§ **ACTIVITY**
Repeat word for word every line from the one holding "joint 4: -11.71" to the end of the material below.

§ **TASK DATA**
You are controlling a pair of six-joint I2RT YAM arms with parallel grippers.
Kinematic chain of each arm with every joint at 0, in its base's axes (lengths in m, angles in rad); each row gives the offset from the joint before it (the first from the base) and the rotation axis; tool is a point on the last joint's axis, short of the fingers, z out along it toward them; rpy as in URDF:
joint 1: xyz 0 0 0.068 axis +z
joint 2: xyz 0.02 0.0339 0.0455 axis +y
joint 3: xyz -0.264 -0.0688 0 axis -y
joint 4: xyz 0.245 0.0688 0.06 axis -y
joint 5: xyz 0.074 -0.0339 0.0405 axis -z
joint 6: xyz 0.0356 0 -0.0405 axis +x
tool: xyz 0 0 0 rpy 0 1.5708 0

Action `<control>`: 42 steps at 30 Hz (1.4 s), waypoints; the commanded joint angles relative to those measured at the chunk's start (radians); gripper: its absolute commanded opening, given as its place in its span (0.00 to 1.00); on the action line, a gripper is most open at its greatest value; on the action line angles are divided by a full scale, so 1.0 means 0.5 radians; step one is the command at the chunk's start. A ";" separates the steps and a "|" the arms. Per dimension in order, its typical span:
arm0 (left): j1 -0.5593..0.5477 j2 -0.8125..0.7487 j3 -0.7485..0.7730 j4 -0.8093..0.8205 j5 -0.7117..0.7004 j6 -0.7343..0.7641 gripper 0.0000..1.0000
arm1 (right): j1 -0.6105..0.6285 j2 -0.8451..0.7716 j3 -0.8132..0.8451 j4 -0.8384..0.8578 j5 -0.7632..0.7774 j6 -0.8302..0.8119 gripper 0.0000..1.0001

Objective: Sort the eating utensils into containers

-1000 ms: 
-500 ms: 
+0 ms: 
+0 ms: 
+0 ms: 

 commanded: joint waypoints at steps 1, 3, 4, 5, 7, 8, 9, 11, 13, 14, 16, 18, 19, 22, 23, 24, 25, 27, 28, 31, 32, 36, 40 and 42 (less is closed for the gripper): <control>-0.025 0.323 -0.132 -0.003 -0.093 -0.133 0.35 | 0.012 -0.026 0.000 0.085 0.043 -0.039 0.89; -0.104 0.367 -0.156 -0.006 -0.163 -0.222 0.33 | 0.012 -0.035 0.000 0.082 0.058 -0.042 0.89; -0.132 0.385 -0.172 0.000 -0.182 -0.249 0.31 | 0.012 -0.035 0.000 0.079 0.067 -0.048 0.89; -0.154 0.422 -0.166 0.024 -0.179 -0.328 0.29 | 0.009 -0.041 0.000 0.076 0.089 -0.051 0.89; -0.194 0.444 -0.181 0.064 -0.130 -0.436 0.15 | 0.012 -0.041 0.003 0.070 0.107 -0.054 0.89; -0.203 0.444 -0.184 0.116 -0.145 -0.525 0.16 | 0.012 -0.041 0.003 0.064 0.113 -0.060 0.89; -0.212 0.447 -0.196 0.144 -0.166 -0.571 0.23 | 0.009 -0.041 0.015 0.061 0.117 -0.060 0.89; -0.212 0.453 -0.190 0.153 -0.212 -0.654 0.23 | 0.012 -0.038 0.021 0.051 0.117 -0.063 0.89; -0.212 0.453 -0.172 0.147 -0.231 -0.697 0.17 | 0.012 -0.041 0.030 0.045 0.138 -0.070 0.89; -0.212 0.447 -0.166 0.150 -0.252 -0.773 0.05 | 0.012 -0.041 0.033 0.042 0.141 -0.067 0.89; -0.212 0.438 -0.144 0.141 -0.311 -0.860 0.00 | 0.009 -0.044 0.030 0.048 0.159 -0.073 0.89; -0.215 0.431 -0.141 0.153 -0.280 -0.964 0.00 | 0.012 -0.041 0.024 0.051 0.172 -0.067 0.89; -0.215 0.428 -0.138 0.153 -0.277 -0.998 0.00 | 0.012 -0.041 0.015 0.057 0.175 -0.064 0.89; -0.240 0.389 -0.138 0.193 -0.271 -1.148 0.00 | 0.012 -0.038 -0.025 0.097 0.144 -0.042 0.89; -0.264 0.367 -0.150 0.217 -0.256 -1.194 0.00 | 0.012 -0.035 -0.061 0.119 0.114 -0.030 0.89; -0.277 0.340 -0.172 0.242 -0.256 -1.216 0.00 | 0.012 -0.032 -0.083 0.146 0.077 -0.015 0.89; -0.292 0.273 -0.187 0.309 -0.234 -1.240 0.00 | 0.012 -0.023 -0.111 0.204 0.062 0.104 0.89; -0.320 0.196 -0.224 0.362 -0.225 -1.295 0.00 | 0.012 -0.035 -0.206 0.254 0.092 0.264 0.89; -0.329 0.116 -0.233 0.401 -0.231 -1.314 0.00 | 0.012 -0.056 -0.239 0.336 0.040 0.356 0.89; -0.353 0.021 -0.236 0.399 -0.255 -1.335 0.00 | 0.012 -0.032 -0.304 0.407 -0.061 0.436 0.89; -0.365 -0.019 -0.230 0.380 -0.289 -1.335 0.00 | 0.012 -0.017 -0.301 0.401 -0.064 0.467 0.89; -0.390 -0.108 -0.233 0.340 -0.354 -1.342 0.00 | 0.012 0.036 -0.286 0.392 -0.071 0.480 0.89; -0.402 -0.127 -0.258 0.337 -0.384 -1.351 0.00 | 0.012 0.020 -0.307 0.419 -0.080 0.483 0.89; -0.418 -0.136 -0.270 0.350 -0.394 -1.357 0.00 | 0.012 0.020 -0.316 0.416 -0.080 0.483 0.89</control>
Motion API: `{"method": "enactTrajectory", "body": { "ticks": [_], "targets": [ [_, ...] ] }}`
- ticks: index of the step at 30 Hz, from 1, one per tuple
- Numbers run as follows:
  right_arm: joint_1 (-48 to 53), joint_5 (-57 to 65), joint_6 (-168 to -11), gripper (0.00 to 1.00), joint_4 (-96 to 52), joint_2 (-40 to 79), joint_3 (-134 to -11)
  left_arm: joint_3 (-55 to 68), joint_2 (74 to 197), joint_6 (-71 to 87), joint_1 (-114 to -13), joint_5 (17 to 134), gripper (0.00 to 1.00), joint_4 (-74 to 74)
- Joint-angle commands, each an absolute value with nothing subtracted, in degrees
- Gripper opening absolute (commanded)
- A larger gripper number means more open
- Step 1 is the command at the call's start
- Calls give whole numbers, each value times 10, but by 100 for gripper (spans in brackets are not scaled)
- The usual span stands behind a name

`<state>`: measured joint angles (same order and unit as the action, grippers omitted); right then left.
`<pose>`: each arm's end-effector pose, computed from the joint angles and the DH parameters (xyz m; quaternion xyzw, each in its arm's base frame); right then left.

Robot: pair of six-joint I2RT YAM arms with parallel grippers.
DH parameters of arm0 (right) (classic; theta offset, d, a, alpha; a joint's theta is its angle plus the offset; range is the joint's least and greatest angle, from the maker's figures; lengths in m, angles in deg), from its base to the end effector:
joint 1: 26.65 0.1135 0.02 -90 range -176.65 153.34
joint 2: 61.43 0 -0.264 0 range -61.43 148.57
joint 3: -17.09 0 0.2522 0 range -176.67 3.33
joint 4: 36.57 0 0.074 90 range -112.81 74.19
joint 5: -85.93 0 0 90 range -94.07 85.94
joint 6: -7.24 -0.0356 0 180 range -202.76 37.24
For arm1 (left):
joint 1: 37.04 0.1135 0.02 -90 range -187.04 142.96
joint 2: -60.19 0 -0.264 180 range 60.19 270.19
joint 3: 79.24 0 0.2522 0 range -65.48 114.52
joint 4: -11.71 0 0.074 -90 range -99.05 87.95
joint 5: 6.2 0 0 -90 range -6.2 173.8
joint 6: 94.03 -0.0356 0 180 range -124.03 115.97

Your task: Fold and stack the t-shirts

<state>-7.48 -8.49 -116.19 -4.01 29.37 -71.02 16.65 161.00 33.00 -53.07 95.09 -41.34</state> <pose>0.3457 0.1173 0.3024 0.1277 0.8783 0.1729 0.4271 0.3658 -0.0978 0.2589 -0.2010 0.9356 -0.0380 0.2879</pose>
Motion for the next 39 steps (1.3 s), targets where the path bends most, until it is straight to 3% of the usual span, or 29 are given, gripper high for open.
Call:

§ **TASK RESULT**
joint 4: -11.71 0 0.074 -90 range -99.05 87.95
joint 5: 6.2 0 0 -90 range -6.2 173.8
joint 6: 94.03 -0.0356 0 180 range -124.03 115.97

Your task: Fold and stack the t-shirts

<state>-7.48 -8.49 -116.19 -4.01 29.37 -71.02 16.65 161.00 33.00 -53.07 95.09 -41.34</state> <pose>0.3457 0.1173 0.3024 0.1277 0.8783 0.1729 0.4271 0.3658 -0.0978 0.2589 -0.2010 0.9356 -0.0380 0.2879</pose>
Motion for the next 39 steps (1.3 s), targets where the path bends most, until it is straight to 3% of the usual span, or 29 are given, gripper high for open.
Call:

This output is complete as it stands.